The Province of Fars or Persia proper.

Immediately to the south of Irak, and touching the Persian gulf, a little to the east of the Karoon and Jerokh, which are the eastern tributaries of the great central rivers, Tigris and Euphrates, is the Province of Fars, which ascends the hills to its capital town Shiraz, and then extends in a north-easterly direction towards the sandy deserts. This is the province[896] where the Persian race is still to be found in its greatest purity; and from this tract the name of Persia, attached by Europeans to the empire of Iran, is supposed to be derived[897]. From Fars or Pars, for both forms are understood to exist, is drawn the name Parsee, borne by the fire-worshippers, who migrated for safety into India: and the same root appears to be clearly traceable in the great Persian tribe of Pasargadæ, named by Herodotus[898] as the leading tribe of the country. But though the province of Fars now embraces a considerable range of country and diversity of climate, all that is recorded of the ancient Persians would seem to connect them particularly with its ruder and more mountainous parts: for we have every reason to believe that Herodotus spoke truly when he described the Persians, properly so called, as poor, and their country as hard and barren in comparison with the rich valleys of Media, which at an early date attracted and repaid the labours of agriculture. It was inhabited, as Herodotus[899] says, κατὰ κώμας, that is, in the Pelasgian fashion, at the time when Dejoces acquired the throne.

The conflict of race between a bold highland people of superior energies, and the more advanced, but also more relaxed inhabitants of the more favoured district, is indicated even amidst the indistinctness of the earliest efforts of history. Ethnologically the general character of the movement is that of a pressure, to adopt the language of Dr. Donaldson[900], of the High upon the Low Iranians; I would be understood, however, to signify by the terms High and Low a distinction in language and not one in altitude of site. The overthrow of the Median empire by the Persians, related in different forms by Ctesias and Herodotus, and again in Holy Scripture, whatever be its chronological epoch, may be taken as a great crisis in the struggle, at which the High Iranians established themselves in the country of the Low, and in permanent political ascendancy among them. The Magian revolution, doubtless a great reaction against this ascendancy, was of short duration. The invasion of Media by the Scythians, which Herodotus has reported as proceeding from beyond the Euxine and the Palus Mæotis, but which was more probably from the east of the Caspian[901], indicates, it is probable, another form of this reaction. This invasion took place under Cyaxares, the grandson of Dejoces: and we may perhaps consider Media as having at this time received Persian influences, possibly by the immigration of groups of Persian families, before the general ascendancy of that race, just as we see the Æolid houses, and the family of Perseus, finding their way into Southern Greece before the days of the Achæan race, and of the general Hellenic ascendancy in the country.

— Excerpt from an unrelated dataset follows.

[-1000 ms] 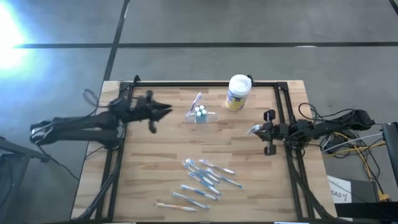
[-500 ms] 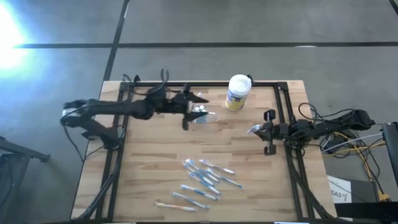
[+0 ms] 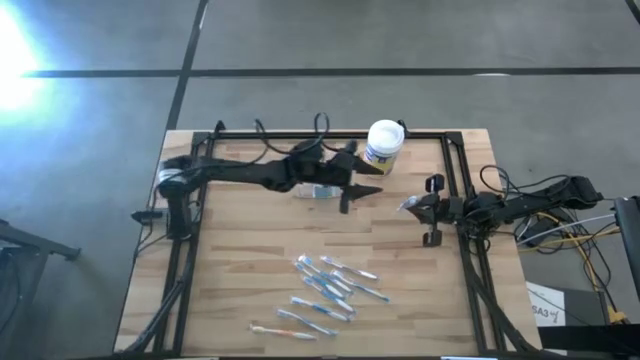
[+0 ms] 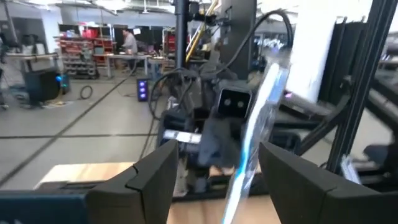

The resemblance of the modern Persian to the modern High German language has been observed[902]: and it has even been thought probable, for reasons which will presently be considered, that the German name may have been derived from that quarter. The Hellic ingredient of the Greek tongue is referred to a similar origin. On the other hand, we are told that a traveller[903], taking a popular rather than a scientific view of language, has noticed the strong resemblance between the Latin and the modern Sclavonian forms. Again, the structure of the Latin language, from its repelling certain more modern tendencies of the Greek, is taken to indicate an antiquity beyond that of the Greek: and there is also an opinion that the older Greek forms, like the Latin, bear marks of correspondence with the Sclavonic. All this would tend to sustain the belief that the Pelasgians, who formed the older portion, and the basis, of the population of Italy and Greece, were offshoots from the old, or Low Iranian tribes: and that the more recent element was High Iranian or Persian.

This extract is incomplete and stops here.